So today was a very emotional day. Heading into this month has been a reflective time. Later this month I will reach an incredible milestone, one I never imagined I would ever see — I turn 50. The day before my birthday, I also mark the 25th year of being diagnosed living with HIV.

I have been drafting this really profound and touching message in my mind, which means I would finally type something up that isn’t as great as I would want it to be because what is in my head never seems to get down on paper or typed into the computer.

Then a day like today happens and just puts me in a place and mindset I didn’t expect. A friend’s funeral was today. I loved this lady. Donna was an incredible woman. Never treating me different after learning of my diagnosis, always so caring, loving and concerned.

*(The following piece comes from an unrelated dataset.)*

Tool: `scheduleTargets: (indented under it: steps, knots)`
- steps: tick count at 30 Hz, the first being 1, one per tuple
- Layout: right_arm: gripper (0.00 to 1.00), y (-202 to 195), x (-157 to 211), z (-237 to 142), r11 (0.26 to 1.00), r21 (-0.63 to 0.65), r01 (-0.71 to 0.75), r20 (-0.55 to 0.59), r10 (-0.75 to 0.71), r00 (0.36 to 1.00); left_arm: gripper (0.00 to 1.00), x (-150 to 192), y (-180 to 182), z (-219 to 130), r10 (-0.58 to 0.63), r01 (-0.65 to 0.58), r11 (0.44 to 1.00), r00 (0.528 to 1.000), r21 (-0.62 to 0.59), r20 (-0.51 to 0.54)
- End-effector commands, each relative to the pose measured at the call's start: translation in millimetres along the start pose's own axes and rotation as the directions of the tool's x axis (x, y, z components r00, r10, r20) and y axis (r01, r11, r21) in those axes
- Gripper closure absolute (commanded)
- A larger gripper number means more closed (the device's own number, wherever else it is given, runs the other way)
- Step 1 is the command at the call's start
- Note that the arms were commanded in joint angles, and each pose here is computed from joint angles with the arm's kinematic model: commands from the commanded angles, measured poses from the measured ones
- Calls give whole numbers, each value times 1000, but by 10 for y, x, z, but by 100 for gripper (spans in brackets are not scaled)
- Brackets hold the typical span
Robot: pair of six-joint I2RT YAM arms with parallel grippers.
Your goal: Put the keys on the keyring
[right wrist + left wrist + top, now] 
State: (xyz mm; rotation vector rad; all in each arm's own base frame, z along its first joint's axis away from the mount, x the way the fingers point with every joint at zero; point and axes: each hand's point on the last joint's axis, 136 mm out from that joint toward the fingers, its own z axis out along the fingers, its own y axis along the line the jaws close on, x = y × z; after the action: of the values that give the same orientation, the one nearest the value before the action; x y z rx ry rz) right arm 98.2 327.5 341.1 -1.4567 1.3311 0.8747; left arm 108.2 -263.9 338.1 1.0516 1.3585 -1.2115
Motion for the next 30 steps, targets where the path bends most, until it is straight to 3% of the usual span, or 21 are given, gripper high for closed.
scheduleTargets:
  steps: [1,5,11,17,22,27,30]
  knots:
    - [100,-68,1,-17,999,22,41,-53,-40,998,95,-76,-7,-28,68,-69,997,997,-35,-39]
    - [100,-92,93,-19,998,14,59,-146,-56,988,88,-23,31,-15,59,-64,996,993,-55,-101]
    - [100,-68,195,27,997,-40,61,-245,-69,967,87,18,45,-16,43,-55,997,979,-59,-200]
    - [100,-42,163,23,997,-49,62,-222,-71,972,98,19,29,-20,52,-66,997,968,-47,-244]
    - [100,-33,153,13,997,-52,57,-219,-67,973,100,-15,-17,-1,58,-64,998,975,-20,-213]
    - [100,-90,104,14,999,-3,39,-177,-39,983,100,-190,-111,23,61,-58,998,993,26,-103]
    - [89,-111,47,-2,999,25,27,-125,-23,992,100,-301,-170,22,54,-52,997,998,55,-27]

We had a connection. Her daughter was born about a month before my son Adrian. After several incidents and life happenings she became a single parent with a single child like me. Both so very grateful of the gift of the child we had. Our children grew up together, went to school together until she found some happiness and moved away.

But in that time we were single mothers with only one child we had many deep conversations. I know everyone with more than one child loves every child, and no matter how many kids you have the thought of losing one of your children is traumatic.

However, I think this thought and fear is even worse for a single mother with only one child. I believed I was never going to have another chance and in 1996 I didn’t think it would have even been a possibility, even though it could have been a possibility. I know I could have had more children, but in 1996, you have to note, I was living to die. I was so grateful for Adrian, I wanted all of my love, focus and energy to be spent on him.

My focus was on loving and raising this precious gift I was honored to receive having just watched my husband die without dignity, fighting for life for three years. I knew how ugly the last years, stages of complications of AIDS and secondary infections could be and the toll on one’s body. I had just lived through them all. I know how painful, shameful and slow the process could be.

I didn’t have much hope back then to live a long life. I was hoping to make it until Adrian was in junior high or high school, yet battling with how I would chose to live out those last years. Having just survived and witnessed the last years of my husband Roger’s life, I didn’t want to watch my family watch me slowly die.

I know that isn’t my reality now, but it was my reality then in 1996. I had been living with HIV for over three years, but was still so ignorant about living with HIV. We lived in extreme poverty, didn’t have a computer or the internet, lived in silence because of the fear, shame and discrimination — completely different from today.

I was so worried about dying in Adrian’s teen years that I sent a letter to educate parents of his classmates so fearful of the ignorance and discrimination and how my sickness and death would impact him at this critical time in his life.

Since the moment I found out I was pregnant, my thoughts revolved around how to protect him emotionally, trying to build a strong and solid foundation of love for when this happened. Fearful for him having a day like my friend’s daughter Grace had today.

My concern was always creating a support system for him when he would become an orphan. Or grateful for my mom and sister knowing if/when that happened he would have them, even if I weren’t there. I started participating in sharing my stories, involved in boards and committees, intentionally taking me away for just a night at a time.

My thought process was showing Adrian that if I were gone someone would always be there to take care of him. I was leaving to help him in the long run. May not be practical or make sense now, but that is what it was then and was my reality.

Life, medications, treatment, science and education are all different now. Now my thoughts are working until I can retire. OMG, retiring is now in my thought processes. Sometimes it just feels crazy thinking back to those days.

Today, I watched Grace grieving for loss of her mom. My heart breaks for her. I know she has an amazing friend to provide that shoulder for comfort. She has a huge family that loves her and will be there for her. But it’s not her mom, she has so many years of needing her mom’s shoulder to cry on, her mom to help out when life gets too much, and her mom to be there just for that unconditional love.

My thoughts also went to that could have been Adrian, and so grateful it isn’t (wishing Grace wasn’t going through this either). I know every child needs their mom, hell I still live and need mine everyday and I am almost 50. Although our journeys were different, the similarities between my friend Donna and me made us bond.

Today brought up those feelings and stresses of the late ’90s to the forefront. Things have changed, thought processes have changed, like when I stopped living to die and started living to live. But those traumas and triggers can take me back quickly. Survivor’s guilt can hit at any moment. Life really sucks sometimes and it’s not fair no matter how hard we strive to make it happen or better.

Thankful to still be here, but very aware how that can be taken away at the blink of an eye.

Tami Haught

Tami Haught is an HIV activist based in Iowa. She is a conference coordinator at The Sero Project and a member of the Community HIV and Hepatitis Advocates of Iowa Network (CHAIN).